I am not going to go into details who kisses whom and who plays with whose heart because, even with a limited character palette, you’d still be constantly looking names up in the paragraphs above. What I will makes sure I tell you all about is just how terrific the performances are.

The movie is 1:22 minutes long (credits included) and everyone involved jams so much emotion into it that it is an almost un-human feat that all of this doesn’t spiral wildly into crazy, overacted melodrama.  Instead, everyone here is a masterclass in subtlety (even the teenagers, which, come to think of it, may be somewhat unrealistic). Observing it all, Director Ry Russo-Young (who co-wrote the script with GIRLS/Tiny Furniture phenom Lena Dunham) lingers on her actors just a touch too long, perfecting the false sense of intimacy everyone seems to be all-of-a-sudden feeling with everyone, creating a sort of a emotional claustrophobia that, as I mentioned before, can be quite uncomfortable to watch.

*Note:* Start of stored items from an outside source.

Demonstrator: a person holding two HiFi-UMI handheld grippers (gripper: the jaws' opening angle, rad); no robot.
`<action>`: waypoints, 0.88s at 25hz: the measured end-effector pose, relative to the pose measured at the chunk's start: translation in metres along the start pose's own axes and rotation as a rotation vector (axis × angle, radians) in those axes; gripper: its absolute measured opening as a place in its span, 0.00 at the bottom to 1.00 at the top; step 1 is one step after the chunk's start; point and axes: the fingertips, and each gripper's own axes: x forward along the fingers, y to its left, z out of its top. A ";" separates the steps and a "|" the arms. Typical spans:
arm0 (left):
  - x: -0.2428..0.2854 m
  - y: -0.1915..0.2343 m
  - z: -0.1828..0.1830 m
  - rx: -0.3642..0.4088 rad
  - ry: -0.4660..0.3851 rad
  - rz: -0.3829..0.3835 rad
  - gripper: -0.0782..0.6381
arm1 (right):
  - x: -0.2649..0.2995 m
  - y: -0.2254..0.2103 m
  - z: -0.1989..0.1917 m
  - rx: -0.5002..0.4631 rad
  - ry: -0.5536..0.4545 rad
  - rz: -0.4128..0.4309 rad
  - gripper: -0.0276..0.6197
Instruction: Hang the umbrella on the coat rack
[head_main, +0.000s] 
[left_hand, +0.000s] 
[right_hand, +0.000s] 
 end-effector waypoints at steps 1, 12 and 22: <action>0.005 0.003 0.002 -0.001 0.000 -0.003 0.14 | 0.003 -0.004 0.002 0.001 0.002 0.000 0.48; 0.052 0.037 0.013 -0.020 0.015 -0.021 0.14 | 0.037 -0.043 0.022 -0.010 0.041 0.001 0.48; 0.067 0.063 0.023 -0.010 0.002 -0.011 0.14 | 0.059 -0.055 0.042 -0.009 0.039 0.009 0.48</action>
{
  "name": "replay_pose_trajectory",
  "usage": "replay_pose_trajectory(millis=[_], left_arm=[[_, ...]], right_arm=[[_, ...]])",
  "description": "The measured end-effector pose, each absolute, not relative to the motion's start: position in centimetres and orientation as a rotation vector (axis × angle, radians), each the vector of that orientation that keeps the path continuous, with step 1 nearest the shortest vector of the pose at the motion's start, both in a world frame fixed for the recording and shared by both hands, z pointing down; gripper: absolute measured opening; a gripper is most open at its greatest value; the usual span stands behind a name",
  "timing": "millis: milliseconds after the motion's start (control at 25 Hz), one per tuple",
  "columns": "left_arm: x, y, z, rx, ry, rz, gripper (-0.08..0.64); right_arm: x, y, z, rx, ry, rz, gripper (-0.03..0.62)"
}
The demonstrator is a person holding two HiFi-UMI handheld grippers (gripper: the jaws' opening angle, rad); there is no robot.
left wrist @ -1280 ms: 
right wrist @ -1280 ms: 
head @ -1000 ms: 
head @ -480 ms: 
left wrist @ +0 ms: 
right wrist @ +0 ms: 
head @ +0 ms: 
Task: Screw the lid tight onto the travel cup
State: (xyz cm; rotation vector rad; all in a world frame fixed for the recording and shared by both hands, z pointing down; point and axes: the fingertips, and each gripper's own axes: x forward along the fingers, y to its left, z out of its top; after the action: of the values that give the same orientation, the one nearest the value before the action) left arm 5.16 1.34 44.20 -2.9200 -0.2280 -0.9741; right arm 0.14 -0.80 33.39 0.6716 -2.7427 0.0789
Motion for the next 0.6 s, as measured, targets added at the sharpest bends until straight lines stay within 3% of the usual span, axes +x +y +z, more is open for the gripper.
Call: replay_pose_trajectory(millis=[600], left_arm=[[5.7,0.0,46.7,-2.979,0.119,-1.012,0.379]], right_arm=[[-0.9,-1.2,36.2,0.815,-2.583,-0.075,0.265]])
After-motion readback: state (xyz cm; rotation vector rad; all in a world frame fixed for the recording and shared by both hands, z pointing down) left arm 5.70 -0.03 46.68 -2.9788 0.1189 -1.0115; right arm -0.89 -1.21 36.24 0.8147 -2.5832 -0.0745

Martine is, in my humble opinion, the worst kind of person: the kind that takes action without considering the consequences, the kind of person that refuses to accept responsibility for said actions, the kind of person who has, probably, been forgiven one time too many. Thrilby, normally a very likable actress, play her with a certain detached emotional ambiguity (and physical availability) that is both completely believable and hopefully unrelatable (this latter part is a hope, for your own good readers). And, as the movie rushes toward its inevitable messy but civilized ending, if you are a human with a soul, it will have poured salt on some kind of heartache wound you hoped you’d forgotten by now.Which, I imagine, is a compliment to the naturalism of acting/filmmaking involved but it may just hit a little too close to some homes.

In the end, you’re just happy this isn’t you you’re watching, because one quick break in the equilibrium, and it could be.